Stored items
----------------

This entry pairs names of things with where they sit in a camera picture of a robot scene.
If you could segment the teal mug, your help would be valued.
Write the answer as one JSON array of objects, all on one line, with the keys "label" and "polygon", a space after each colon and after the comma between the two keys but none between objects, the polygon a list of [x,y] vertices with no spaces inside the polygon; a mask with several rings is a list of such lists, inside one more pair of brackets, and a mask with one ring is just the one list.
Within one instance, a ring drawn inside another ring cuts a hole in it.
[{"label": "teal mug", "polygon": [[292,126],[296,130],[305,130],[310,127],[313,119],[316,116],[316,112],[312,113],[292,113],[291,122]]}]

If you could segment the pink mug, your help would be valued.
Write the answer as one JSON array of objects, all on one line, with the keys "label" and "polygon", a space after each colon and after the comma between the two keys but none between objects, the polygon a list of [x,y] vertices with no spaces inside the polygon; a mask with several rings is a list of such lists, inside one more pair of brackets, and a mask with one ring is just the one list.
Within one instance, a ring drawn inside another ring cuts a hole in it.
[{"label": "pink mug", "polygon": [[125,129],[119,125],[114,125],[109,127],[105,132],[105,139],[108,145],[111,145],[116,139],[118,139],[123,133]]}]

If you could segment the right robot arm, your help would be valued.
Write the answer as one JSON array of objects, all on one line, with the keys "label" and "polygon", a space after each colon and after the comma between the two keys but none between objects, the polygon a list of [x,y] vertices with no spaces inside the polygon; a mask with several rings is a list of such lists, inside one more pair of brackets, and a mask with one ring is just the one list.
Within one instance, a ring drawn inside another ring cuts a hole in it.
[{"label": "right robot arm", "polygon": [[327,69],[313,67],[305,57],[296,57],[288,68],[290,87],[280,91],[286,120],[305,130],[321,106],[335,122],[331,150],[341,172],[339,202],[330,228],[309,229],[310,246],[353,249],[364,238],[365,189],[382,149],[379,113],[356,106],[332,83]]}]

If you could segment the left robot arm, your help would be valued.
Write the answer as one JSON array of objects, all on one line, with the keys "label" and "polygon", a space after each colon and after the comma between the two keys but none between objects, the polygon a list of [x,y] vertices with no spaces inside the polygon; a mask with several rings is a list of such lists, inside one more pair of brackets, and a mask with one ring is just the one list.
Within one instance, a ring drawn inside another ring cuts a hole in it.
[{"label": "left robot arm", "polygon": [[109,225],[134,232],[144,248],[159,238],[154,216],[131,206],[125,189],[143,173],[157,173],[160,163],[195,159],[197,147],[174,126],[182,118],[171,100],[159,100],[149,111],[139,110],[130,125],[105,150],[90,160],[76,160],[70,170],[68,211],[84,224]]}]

----------------

◆ **PROBLEM TO SOLVE**: Your answer must be the line containing "If you could segment the left" and every line after it through the end of the records above, reproduced exactly and alone.

◆ **RESULT BELOW**:
If you could segment the left robot arm, your help would be valued.
Write the answer as one JSON array of objects, all on one line, with the keys "label" and "polygon", a space after each colon and after the comma between the two keys but none between objects, the polygon a list of [x,y] vertices with no spaces inside the polygon; a mask with several rings is a list of such lists, inside one more pair of brackets, and a mask with one ring is just the one list.
Within one instance, a ring drawn inside another ring cuts a hole in it.
[{"label": "left robot arm", "polygon": [[109,225],[134,232],[144,248],[159,238],[154,216],[131,206],[125,189],[143,173],[157,173],[160,163],[195,159],[197,147],[174,126],[182,118],[171,100],[159,100],[149,111],[139,110],[130,125],[105,150],[90,160],[76,160],[70,170],[68,211],[84,224]]}]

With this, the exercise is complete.